Как раз когда он чувствовал себя наиболее подавленным и, по-видимому, в милях от любого паба, Гренвилл увидел огни и вывеску очень скромной на вид таверны, которая называлась «Рыцарь-Тамплиер». Казалось, она попала сюда по ошибке и больше походила на обычную резиденцию, чем на трактир, стоявший в глубине своего маленького сада, с несколькими скромными вывесками, обозначавшими предлагаемое ею пиво.

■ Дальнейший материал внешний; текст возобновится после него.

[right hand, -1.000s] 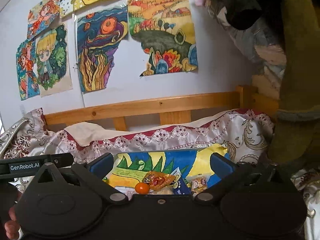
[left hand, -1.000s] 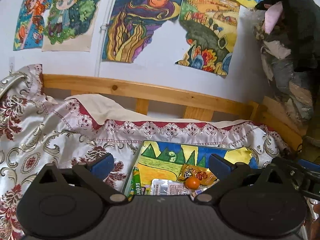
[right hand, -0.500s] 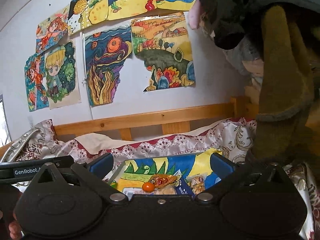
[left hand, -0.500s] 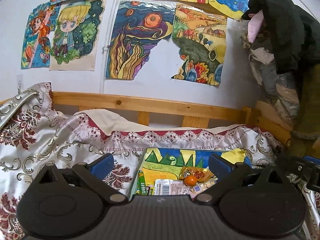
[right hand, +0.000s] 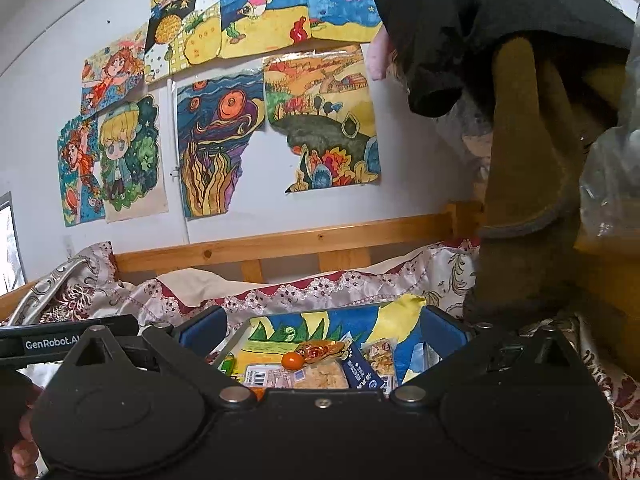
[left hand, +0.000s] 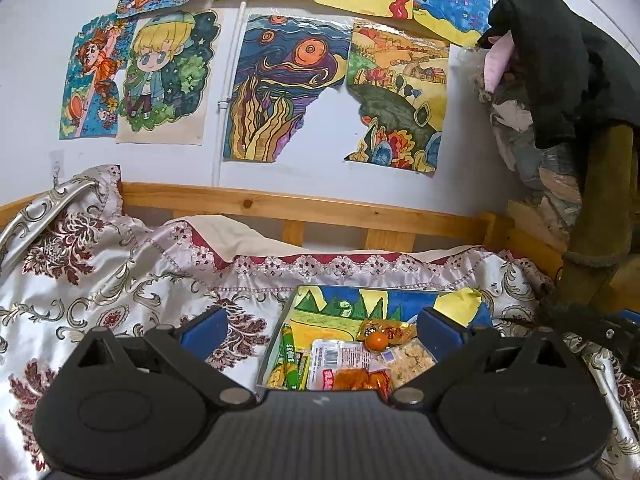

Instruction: Organize snacks

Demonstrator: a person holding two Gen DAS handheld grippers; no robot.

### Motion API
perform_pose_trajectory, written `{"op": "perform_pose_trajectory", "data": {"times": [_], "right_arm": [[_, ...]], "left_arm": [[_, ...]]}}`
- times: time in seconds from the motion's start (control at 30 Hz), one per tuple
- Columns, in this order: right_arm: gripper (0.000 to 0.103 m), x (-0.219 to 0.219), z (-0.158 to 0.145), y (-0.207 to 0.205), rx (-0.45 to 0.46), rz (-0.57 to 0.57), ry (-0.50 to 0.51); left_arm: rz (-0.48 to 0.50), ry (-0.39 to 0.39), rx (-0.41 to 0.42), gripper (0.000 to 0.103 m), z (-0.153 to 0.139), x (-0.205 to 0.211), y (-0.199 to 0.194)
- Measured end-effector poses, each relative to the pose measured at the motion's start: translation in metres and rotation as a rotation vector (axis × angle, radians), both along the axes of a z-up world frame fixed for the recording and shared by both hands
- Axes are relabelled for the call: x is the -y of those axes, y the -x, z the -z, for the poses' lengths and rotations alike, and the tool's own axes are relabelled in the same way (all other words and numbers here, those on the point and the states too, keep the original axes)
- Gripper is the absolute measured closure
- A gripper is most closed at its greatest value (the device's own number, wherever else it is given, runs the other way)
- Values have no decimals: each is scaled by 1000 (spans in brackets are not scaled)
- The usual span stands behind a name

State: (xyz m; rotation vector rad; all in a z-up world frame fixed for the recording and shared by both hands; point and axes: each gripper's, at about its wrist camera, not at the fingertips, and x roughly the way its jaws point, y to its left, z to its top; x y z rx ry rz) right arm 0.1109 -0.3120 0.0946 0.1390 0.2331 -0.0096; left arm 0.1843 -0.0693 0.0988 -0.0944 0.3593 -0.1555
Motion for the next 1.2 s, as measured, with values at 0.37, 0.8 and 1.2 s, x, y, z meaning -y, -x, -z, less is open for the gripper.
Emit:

Оказавшись в баре, Гренвилл сразу же понял, что это заведение выделяется среди других пабов, и, заказав двойную порцию виски, почувствовал, как его настроение улучшается. В этом баре-салоне он встретил разношерстную компанию: пару мужчин в смокингах, увлеченно споривших друг с другом, одного или двух успешных торговцев, которые обсуждали собачьи бега с молодым человеком, принятым Гренвиллом за букмекера, и высокого мужчину в довольно потрепанной одежде, который, несмотря на старое пальто и свитер, производил впечатление важного человека. Именно к этому мужчине Гренвилл обратился с вопросом об аренде студии. Он хорошо знал жаргон художников, чтобы не теряться в их среде, и вскоре смог назвать имя Дебретта, который, как он полагал, был «где-то поблизости». Художник, с которым он разговаривал, приподнял бровь.

«Дебретт? Скульптор, не так ли? Твой друг?»

«Эм… Ну, так. Друг друга», – ответил Гренвилл.

«Странная птица – и у него чертовски странный угол для обитания. Мне бы не хотелось там жить. Я бы напился до беспамятства, если бы жил в таком месте», – сказал собеседник.

«Где он конкретно живет? Я хочу его разыскать».

«Господи, ты лопнешь от злости, когда увидишь это. Какой-то остряк назвал его «Моргом». Это чертовски хорошая студия, но тебя она приведет в ужас. Я забыл, кто построил это место, какая-то секта со своей собственной религией и личным Мессией. Должно быть, у них были кучи денег. Так или иначе, это было место поклонения еще в девяностые, потом секта сдулась, или деньги у них закончились, и это здание было заброшено на долгие годы. В конце концов, какой-то парень купил его и превратил в студию, но она оказалась слишком большой и дорогой, и в течение многих лет там просто гнили случайные арендаторы. Я думаю, что сейчас оно продано, и его собираются снести через несколько месяцев, чтобы построить на этом месте квартирные дома. Эй, Мелисанда», – это он крикнул барменше, – «кто был последним владельцем «Морга», прежде чем старый Бобёр взял его? Тот парень-скульптор?»

«Мистер Лествейс», – ответила упомянутая дама. «Он жил один. Мне сказали не обслуживать его, в конце концов. Он был постоянно пьян».

«Лествейс, вот это был парень. Повесился на балке в славном старом месте. Не удивляйтесь. Там на одном конце башня, где гнездятся совы и летучие мыши. И большие змеи! Это сумасшедшая дыра», – сказал собеседник.

«Звучит весело», – ответил Гренвилл. «А как насчет старого Дебретта? Он тоже чокнутый?»

«Ну, если он не твой приятель, то, признаюсь, да. Занимается какими-то большими делами, я думаю, и хотел место подходящего размера. Ну, у него оно есть! Я думаю, в этом амбаре можно разместить пятьсот человек, а в дождливую погоду оно протекает, как дуршлаг. Он говорит, что приспособил брезент, чтобы глина оставалась сухой, пока он работает».

«Он, должно быть, немного не в себе», – сказал Гренвилл, а собеседник ему ответил: «Вот примерно такой размер, по-моему. Иди и посмотри на него сам. Стоит посетить. Первый справа дом, когда выйдешь отсюда, ты не сможете его пропустить».

«Спасибо. Я пойду и посмотрю», – ответил Гренвилл. «Думаю, стоит прогуляться».

Он заплатил за напитки и снова застегнул пальто, чувствуя себя гораздо бодрее, чем когда вошел, и снова вышел в холодную, мокрую темноту. Его разум был занят попытками разобраться во всем и осмыслить все. Какая связь может быть между скульптором "с летучими мышами на колокольне" и Брюсом Эттлтоном, этим выдающимся писателем, мужем прекрасной Сибиллы? Сомнение мелькнуло в голове Гренвилла. Может быть, этот скульптор, этот Дебретт, возможно, родственник "даго" Рокингема?